Your goal: Count every line of these entries that holds the word "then", and reply with the number only.
━━ Task material
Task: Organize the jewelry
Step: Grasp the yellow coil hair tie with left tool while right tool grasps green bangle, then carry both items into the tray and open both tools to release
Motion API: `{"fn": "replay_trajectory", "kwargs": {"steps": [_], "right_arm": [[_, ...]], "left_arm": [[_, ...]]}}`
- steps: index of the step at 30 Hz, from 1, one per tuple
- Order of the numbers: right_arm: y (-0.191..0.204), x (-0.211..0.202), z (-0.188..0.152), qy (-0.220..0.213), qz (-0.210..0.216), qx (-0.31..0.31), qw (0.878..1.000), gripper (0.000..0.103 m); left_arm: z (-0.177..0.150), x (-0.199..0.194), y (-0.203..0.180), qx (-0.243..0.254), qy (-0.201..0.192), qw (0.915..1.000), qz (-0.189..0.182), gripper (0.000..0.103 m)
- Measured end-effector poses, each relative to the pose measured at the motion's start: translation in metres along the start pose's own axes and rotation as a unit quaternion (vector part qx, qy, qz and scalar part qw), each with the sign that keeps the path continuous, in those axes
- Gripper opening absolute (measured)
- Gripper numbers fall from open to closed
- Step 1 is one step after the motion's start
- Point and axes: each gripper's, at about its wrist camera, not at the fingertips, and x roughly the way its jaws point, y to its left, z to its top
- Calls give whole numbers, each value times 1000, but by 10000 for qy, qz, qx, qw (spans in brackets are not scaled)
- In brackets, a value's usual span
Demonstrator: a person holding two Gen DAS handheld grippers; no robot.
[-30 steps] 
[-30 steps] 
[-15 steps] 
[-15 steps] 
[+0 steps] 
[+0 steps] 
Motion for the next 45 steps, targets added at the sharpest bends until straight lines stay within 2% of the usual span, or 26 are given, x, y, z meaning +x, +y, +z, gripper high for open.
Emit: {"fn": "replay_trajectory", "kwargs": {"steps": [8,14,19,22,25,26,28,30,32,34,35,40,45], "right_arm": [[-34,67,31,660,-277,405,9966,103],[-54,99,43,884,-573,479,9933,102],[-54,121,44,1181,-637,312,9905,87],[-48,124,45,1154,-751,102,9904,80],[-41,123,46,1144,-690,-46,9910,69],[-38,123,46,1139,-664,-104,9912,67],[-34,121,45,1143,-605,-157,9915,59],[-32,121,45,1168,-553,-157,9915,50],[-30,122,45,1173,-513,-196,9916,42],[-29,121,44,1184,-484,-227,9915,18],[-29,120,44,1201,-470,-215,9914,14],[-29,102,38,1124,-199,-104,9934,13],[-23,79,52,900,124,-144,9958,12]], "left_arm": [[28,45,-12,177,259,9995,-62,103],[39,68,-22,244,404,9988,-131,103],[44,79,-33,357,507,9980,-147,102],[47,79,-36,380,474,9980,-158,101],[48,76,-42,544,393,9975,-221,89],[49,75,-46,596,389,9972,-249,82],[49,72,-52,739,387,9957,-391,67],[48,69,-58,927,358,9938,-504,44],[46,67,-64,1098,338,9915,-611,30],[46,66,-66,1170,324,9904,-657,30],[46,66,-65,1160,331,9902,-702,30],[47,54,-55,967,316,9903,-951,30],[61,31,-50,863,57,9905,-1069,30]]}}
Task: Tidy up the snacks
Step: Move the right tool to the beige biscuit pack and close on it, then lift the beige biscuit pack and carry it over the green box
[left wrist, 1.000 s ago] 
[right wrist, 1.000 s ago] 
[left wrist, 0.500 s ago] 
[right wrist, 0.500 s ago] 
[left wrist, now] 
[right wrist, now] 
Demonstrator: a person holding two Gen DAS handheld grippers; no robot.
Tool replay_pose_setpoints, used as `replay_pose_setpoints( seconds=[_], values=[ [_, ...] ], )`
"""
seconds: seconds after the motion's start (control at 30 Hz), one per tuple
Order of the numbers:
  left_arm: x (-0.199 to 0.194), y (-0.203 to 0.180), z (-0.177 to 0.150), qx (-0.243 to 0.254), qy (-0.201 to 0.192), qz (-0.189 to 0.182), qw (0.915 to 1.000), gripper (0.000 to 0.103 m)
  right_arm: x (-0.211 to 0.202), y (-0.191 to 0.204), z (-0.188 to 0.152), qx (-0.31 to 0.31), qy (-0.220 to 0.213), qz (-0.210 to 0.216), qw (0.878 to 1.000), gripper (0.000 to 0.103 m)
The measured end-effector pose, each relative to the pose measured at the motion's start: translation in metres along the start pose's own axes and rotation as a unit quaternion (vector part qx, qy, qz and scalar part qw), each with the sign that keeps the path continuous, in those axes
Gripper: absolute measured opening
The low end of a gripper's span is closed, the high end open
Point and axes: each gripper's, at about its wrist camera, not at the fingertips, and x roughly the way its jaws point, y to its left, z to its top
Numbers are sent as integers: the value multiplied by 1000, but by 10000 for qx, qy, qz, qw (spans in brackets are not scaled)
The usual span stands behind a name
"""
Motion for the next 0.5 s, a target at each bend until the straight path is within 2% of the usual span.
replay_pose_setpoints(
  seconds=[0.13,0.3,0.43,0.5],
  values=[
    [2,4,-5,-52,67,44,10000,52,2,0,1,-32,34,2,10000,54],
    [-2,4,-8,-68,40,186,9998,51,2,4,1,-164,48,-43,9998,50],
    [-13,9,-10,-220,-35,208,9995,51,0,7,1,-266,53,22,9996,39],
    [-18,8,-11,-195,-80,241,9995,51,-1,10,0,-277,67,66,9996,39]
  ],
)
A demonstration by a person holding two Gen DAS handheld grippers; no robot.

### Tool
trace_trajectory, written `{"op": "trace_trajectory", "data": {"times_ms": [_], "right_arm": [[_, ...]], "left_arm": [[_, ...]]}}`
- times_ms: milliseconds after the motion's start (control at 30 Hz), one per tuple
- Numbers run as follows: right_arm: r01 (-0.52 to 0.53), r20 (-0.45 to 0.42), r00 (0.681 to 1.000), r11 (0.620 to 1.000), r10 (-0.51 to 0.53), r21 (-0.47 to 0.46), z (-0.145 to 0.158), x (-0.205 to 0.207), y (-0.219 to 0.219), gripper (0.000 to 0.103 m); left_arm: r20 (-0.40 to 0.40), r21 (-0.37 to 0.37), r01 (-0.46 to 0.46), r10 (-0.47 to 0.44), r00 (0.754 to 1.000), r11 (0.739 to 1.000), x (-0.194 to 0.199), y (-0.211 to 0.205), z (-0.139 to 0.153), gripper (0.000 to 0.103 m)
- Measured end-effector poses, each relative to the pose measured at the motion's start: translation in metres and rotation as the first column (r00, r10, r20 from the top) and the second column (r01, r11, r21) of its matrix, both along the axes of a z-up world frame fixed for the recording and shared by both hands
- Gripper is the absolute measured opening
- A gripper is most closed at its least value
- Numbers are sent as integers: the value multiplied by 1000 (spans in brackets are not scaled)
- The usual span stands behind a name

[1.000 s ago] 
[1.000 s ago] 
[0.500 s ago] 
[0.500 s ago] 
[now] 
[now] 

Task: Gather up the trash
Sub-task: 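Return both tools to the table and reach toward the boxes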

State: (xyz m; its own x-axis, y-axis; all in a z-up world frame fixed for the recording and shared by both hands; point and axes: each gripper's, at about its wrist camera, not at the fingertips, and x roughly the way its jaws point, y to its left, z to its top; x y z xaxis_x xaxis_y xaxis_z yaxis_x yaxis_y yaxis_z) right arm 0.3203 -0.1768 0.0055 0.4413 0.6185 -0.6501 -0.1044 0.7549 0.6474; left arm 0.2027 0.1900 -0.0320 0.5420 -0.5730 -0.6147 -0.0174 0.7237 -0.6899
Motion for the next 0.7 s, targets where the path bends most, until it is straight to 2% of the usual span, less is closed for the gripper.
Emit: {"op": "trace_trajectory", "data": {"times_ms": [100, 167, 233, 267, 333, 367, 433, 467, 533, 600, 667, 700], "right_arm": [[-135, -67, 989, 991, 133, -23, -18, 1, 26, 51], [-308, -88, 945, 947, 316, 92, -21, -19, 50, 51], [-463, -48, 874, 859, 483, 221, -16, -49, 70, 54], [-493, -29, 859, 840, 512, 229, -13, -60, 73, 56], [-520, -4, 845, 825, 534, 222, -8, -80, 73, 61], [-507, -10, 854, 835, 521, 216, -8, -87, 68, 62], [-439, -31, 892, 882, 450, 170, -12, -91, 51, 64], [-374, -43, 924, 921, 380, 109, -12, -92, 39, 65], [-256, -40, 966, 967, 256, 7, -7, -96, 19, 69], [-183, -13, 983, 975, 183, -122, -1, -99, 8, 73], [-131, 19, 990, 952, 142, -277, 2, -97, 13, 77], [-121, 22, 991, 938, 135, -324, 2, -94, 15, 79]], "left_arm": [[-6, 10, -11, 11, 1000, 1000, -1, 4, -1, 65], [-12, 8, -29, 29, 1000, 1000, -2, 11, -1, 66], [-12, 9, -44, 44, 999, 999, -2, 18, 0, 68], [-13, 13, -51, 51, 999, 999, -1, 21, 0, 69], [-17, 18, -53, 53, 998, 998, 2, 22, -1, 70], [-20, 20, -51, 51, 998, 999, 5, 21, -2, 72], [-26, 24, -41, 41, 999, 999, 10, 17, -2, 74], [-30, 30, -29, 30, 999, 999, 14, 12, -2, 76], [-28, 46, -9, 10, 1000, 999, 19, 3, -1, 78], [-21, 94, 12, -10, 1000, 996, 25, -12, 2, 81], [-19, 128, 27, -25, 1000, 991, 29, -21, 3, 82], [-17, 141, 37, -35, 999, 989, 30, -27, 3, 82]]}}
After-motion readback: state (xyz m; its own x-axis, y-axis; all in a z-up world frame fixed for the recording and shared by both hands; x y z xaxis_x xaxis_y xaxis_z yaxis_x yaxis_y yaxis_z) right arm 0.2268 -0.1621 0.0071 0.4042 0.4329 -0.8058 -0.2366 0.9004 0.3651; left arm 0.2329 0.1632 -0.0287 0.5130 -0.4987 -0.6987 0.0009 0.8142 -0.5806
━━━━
Solution: 2